*WORK REQUIRED*
Look below for the line that contains "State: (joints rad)", then copy it and each following line exactly, through and including the line that contains "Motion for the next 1".

______

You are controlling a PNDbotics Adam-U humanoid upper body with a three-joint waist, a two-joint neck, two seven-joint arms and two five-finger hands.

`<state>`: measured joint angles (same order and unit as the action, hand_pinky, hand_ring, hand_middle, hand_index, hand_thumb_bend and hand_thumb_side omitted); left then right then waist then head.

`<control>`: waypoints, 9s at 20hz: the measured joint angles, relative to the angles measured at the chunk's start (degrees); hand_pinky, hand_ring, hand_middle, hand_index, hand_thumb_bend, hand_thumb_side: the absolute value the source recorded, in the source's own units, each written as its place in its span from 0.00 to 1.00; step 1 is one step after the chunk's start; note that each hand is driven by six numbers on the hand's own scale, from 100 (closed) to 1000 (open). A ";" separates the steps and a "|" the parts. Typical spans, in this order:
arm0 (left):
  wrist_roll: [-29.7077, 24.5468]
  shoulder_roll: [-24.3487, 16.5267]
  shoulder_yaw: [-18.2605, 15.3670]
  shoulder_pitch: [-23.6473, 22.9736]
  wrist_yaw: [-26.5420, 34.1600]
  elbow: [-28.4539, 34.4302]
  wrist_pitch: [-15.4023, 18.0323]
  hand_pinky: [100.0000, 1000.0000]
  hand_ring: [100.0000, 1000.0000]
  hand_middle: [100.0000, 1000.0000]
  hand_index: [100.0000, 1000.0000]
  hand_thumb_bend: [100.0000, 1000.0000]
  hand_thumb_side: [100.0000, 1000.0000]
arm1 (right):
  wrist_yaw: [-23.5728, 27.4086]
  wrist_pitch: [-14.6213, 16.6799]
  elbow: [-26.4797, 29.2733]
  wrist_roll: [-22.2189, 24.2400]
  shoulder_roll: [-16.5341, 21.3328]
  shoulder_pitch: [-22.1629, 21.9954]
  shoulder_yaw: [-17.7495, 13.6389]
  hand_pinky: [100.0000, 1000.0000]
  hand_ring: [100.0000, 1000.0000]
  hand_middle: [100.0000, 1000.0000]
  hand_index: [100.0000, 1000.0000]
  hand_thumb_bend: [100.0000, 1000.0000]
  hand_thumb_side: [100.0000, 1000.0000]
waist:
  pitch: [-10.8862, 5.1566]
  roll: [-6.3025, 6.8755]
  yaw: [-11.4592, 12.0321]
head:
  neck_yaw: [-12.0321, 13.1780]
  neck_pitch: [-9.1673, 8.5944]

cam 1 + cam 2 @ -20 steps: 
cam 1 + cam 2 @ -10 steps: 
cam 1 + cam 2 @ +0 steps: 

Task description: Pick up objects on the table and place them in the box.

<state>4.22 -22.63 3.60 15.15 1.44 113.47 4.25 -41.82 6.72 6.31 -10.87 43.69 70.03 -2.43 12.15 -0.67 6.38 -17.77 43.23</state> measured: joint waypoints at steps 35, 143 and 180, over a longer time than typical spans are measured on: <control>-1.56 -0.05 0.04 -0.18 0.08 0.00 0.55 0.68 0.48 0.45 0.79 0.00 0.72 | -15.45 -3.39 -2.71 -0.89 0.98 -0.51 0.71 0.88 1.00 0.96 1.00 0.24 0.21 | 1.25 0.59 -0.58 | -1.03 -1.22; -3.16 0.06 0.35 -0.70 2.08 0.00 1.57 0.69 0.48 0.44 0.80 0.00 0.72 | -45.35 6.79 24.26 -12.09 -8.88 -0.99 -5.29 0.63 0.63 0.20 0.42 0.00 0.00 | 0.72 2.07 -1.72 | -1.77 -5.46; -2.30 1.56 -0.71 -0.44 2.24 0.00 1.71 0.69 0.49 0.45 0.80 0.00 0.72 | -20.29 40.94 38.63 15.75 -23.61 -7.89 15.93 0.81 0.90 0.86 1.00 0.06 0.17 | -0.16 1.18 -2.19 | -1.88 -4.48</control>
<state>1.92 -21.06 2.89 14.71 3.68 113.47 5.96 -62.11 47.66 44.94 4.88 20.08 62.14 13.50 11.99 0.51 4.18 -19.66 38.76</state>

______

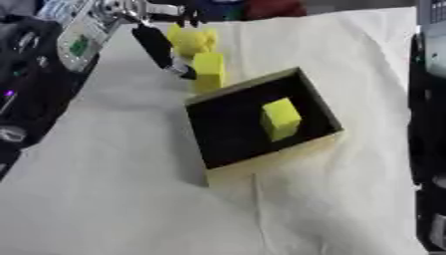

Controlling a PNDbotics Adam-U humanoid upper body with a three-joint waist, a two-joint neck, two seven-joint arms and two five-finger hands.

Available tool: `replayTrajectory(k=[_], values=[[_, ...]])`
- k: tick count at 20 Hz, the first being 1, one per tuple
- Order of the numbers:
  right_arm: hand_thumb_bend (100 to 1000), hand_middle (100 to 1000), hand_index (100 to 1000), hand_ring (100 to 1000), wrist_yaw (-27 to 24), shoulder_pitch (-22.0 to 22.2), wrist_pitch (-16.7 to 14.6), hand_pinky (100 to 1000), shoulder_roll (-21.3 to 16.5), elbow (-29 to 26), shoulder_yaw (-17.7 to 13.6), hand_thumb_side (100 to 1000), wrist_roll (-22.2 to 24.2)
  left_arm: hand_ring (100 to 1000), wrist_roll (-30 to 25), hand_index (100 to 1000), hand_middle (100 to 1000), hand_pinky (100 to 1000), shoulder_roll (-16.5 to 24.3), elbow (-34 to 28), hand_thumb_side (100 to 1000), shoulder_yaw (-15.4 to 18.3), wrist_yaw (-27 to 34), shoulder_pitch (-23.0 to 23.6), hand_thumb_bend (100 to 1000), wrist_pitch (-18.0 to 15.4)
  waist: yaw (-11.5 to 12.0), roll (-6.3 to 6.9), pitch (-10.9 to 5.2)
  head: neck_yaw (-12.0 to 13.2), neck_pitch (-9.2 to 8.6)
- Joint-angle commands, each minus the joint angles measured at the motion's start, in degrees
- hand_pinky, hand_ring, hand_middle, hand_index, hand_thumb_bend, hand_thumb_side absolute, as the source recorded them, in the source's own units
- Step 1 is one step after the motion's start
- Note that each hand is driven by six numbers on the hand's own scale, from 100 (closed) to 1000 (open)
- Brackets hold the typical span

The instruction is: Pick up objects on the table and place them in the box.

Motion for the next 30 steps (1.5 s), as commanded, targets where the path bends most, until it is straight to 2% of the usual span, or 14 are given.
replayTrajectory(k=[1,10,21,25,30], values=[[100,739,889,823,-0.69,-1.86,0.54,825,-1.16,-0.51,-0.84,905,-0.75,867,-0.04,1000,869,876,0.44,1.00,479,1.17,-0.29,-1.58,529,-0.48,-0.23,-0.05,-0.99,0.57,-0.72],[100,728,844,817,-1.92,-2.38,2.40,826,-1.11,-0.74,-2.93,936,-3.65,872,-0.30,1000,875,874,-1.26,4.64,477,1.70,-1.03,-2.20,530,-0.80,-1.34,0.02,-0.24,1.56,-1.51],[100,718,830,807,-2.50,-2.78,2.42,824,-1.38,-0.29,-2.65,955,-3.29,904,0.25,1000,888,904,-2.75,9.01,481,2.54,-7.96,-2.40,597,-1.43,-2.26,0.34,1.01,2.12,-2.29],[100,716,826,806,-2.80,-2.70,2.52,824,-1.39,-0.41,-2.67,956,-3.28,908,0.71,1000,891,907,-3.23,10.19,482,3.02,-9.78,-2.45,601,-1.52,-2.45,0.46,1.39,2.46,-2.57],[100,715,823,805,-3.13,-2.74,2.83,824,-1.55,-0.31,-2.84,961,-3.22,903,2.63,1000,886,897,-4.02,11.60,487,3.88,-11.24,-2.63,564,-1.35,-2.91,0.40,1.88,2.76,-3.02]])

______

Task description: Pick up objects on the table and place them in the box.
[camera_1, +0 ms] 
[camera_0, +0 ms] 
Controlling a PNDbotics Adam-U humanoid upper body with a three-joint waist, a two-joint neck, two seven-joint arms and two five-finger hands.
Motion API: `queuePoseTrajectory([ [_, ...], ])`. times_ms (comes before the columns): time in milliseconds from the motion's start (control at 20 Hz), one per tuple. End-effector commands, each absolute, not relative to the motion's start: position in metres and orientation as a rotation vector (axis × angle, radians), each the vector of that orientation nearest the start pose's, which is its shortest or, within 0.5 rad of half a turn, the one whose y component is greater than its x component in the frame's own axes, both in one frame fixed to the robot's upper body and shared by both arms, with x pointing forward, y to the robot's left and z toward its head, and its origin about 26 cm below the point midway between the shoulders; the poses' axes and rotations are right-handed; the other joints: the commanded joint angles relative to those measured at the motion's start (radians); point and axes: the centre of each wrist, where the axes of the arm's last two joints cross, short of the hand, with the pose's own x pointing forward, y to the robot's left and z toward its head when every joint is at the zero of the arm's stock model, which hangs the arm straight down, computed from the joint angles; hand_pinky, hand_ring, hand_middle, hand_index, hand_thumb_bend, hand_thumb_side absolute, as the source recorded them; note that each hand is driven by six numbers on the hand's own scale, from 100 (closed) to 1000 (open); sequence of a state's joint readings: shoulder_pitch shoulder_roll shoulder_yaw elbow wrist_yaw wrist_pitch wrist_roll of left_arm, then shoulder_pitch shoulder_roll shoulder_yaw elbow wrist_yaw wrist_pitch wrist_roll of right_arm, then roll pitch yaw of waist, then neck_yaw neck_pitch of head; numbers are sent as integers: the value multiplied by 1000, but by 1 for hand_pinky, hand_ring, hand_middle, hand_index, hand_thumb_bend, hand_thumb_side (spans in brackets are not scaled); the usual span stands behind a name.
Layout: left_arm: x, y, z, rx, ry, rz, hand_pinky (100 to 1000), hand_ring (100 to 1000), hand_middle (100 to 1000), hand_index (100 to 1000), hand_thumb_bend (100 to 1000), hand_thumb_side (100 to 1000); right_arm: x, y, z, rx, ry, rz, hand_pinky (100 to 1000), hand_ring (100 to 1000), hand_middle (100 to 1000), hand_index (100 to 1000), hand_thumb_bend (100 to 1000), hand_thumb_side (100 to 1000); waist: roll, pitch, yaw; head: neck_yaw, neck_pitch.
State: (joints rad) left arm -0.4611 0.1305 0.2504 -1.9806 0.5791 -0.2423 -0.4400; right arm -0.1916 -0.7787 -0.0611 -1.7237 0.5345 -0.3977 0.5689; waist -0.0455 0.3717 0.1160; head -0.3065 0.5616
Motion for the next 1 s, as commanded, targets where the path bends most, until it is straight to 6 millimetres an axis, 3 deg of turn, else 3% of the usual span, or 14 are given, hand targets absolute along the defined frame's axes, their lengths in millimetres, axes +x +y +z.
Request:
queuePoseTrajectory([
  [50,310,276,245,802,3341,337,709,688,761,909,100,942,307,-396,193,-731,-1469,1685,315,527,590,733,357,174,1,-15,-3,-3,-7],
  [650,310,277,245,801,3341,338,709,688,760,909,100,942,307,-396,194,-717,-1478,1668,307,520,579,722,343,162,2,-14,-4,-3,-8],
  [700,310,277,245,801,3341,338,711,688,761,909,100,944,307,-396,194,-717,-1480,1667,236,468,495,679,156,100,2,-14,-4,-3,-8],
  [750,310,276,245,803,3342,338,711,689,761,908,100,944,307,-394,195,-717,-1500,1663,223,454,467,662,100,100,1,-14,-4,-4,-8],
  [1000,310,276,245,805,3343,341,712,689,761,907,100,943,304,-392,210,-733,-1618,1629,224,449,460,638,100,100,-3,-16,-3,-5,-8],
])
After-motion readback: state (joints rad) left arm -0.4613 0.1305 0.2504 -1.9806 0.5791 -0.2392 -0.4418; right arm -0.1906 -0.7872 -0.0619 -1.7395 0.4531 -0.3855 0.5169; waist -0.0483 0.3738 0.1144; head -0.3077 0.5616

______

*ANSWER SPACE*
State: (joints rad) left arm -0.4611 0.1305 0.2504 -1.9806 0.5791 -0.2423 -0.4400; right arm -0.1916 -0.7787 -0.0611 -1.7237 0.5345 -0.3977 0.5689; waist -0.0455 0.3717 0.1160; head -0.3065 0.5616
Motion for the next 1 s, as commanded, targets where the path bends most, until it is straight to 6 millimetres an axis, 3 deg of turn, else 3% of the usual span, or 14 are given, hand targets absolute along the defined frame's axes, their lengths in millimetres, axes +x +y +z.

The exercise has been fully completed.